In the single-player mode, you can play a single game or a tournament mode, though I would recommend cracking out the expensive 1981 Gold Medal Jack Daniels whiskey if you want to subject yourself to such terror (only if you’re of age, please). They have most of the athletically competent countries available to choose from, but if you are able minded, you will choose the United States team (USA! USA! USA!). Honest to God, I can’t figure out the differences between most of these teams. Okay, we’ve reached the court now and things only get worse from here. Why are there three guys bunched up right next to the net? If my gym class memory serves me right, there should be six players on each side. I only count four. And why are they bunched up at the net? Why is the viewing angle so low? Aren’t they supposed to be set up in a box-like rotation? Why do I have to bump, set, spike? Can’t I just bump it over? Did I leave the coffee on too long? Did you lock the car? So many questions!
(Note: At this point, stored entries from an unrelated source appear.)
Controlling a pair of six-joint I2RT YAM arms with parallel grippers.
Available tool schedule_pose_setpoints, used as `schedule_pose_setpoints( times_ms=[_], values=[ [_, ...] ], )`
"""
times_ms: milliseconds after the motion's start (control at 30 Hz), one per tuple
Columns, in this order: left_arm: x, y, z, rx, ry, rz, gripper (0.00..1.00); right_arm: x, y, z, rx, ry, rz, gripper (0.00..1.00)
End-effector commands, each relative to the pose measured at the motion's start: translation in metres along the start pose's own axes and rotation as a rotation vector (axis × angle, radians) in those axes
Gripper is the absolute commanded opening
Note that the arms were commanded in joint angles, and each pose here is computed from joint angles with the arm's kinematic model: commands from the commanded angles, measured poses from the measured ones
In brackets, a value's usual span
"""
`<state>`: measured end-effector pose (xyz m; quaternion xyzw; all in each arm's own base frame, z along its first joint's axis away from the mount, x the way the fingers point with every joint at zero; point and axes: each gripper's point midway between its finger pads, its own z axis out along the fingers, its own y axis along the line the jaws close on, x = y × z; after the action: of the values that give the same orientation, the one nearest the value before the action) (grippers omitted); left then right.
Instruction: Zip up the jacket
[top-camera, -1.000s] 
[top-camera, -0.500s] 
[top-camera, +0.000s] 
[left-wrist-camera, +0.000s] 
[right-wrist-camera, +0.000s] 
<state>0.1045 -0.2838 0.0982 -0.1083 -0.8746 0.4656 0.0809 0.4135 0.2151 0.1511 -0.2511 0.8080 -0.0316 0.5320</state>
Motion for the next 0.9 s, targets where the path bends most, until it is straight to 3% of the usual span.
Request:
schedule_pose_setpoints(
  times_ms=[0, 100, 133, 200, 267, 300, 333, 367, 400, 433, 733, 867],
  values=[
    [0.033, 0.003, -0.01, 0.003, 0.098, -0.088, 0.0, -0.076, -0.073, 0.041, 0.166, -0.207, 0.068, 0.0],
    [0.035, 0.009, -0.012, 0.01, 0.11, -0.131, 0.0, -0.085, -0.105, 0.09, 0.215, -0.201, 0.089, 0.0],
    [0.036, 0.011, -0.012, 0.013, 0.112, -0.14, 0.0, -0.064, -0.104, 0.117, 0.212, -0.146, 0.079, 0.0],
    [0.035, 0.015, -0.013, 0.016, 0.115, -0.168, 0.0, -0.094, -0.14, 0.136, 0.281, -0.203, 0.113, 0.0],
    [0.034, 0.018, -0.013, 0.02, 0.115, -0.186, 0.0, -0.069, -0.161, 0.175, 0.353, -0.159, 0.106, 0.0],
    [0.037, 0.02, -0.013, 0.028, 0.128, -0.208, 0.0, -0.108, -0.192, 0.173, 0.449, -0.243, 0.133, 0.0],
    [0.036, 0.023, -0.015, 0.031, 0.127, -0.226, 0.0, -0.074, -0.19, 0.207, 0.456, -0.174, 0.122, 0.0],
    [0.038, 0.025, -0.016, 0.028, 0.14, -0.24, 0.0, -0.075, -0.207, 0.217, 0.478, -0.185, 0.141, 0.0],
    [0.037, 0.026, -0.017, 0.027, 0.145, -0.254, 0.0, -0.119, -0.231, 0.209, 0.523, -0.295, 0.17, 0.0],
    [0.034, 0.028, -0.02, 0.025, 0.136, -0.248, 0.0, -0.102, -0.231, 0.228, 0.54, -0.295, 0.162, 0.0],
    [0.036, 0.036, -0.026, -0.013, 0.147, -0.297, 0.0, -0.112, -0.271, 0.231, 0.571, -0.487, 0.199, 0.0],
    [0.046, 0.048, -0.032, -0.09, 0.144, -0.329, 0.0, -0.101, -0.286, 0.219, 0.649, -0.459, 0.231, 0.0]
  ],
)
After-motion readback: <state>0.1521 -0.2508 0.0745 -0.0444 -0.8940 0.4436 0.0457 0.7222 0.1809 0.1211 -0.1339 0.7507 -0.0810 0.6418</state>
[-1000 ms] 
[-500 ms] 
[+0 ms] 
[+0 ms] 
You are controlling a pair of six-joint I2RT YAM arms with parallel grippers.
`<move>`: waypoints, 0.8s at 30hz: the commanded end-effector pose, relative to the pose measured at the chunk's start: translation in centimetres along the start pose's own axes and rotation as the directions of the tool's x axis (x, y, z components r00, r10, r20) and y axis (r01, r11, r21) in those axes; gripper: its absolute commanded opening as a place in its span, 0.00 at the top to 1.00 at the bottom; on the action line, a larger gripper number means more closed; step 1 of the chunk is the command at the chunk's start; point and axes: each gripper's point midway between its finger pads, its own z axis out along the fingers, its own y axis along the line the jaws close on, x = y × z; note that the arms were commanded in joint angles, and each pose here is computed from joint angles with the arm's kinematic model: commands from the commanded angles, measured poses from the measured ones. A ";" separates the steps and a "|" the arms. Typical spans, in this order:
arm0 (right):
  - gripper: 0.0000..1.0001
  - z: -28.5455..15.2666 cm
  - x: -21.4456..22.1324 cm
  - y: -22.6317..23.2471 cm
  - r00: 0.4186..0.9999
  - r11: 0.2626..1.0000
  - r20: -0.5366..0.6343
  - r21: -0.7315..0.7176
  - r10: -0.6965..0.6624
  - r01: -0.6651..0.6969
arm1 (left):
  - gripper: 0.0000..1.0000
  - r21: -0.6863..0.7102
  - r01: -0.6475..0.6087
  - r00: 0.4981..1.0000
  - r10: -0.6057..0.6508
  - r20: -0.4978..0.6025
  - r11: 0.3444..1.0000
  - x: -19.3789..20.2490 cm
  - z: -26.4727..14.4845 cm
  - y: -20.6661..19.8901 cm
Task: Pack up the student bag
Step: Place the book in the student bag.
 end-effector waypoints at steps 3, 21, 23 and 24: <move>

So now we have a game that faintly resembles indoor volleyball, how does it play? It’s somewhat awkward, but not quite as fiendishly irritating as Pro Quarterback. Pro Quarterback is like the watermark for sports games that are historically bad. Even though the BLARING errors thus far are very irritating, the gameplay is interesting. False. So basically, it goes: serve, bump, set spike, point. If you are good at aiming, you can dig out the spike and keep play alive. Rarely will the computer be able to return your spikes, so volleys are usually very short and uninteresting. The timing of the block on defense is key to scoring points. What I don’t understand is that you have to hit a button to serve, to bump, but not to set up the spike. It does that for you. How does that work? And why can I only move the server, but not the guys in front? Returning spikes is officially possible, but quite difficult unless you can multitask efficiently. What I think is funny, almost is that your player goes nuts when you win the point off of a spike or block. This little music ditty plays as your guy seems to run frantically away from the net as if it were on fire or something.

Which leads me to my next point: the player animations are actually quite good. The players move across the “court” with smoothness, but they do jump up rather slow and you have to time it correctly. What is that in the background in the crowd? Rabid Lepus? Rabio Lepus? It’s like that “No Vibes, No Bevis” deal from that abomination of a game Bebe’s Kids.

Another thing I don’t understand is why the players have names. There is just no valid reason why the players have names, and different yet, you can switch them off with players on the bench! It would be okay if you could see their stats when you change players, or in some sort of a pause menu in which you could see statistics or something. But, no, that would make too much sense and take too much effort. Instead, we get a flat black pause screen, because maybe they thought that players would try to strategize when the game was paused or something. I use the word players carefully because I just can’t be convinced that multiple people would ever play this game at one time in two different places of the world, let alone on one Genesis.

The music, is bland. I don’t like it, and sometimes it is hilarious that when you win the serve or a point, your player runs for it and some little ditty plays. Overall, this game, just like good ole’ Pro Quarterback, makes me want to replay that scene from the movie Office Space where they smash the printer, except that instead of the printer, there are hundreds of copies of this game. Okay, it’s not THAT bad, but it certainly isn’t a good game at all and didn’t make me want to play volleyball. Let alone SUPER Volleyball. Rum, coke, scantily-clad women, and the beach are Super Volleyball, not this game.